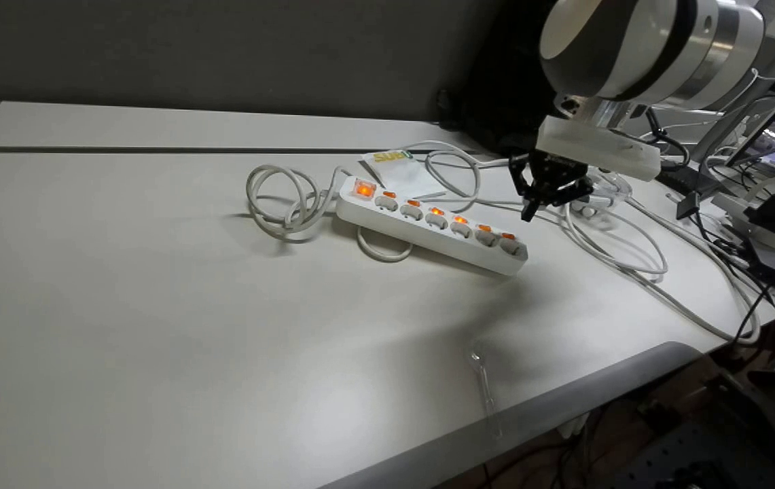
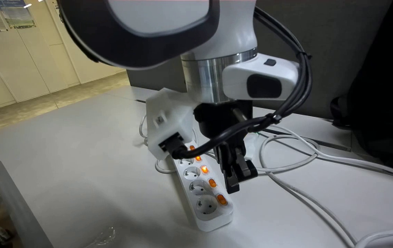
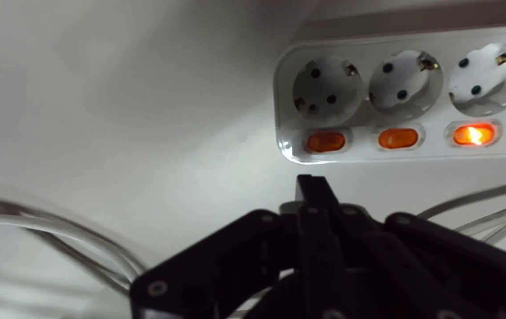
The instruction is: Turn on the first switch from the right
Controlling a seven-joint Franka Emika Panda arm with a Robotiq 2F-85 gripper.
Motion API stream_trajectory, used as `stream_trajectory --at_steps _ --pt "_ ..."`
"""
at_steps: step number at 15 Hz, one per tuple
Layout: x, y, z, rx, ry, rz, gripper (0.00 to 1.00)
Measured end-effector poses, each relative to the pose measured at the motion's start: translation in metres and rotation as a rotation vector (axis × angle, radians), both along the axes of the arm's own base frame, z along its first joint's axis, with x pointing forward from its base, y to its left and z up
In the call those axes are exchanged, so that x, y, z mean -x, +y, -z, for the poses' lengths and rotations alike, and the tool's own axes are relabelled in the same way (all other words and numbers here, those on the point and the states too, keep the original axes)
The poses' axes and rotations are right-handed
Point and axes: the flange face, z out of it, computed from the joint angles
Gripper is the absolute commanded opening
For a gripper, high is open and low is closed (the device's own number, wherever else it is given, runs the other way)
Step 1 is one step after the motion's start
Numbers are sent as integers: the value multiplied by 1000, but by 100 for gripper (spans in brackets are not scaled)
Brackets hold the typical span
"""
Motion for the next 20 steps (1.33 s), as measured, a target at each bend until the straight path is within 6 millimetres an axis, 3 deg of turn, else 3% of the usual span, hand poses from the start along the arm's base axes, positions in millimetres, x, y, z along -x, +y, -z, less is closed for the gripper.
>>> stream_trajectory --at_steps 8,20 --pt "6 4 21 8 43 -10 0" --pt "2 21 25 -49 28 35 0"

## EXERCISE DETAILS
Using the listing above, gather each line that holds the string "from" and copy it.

## ANSWER TO THE PROBLEM
The instruction is: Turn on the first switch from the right
Measured end-effector poses, each relative to the pose measured at the motion's start: translation in metres and rotation as a rotation vector (axis × angle, radians), both along the axes of the arm's own base frame, z along its first joint's axis, with x pointing forward from its base, y to its left and z up
Point and axes: the flange face, z out of it, computed from the joint angles
Motion for the next 20 steps (1.33 s), as measured, a target at each bend until the straight path is within 6 millimetres an axis, 3 deg of turn, else 3% of the usual span, hand poses from the start along the arm's base axes, positions in millimetres, x, y, z along -x, +y, -z, less is closed for the gripper.

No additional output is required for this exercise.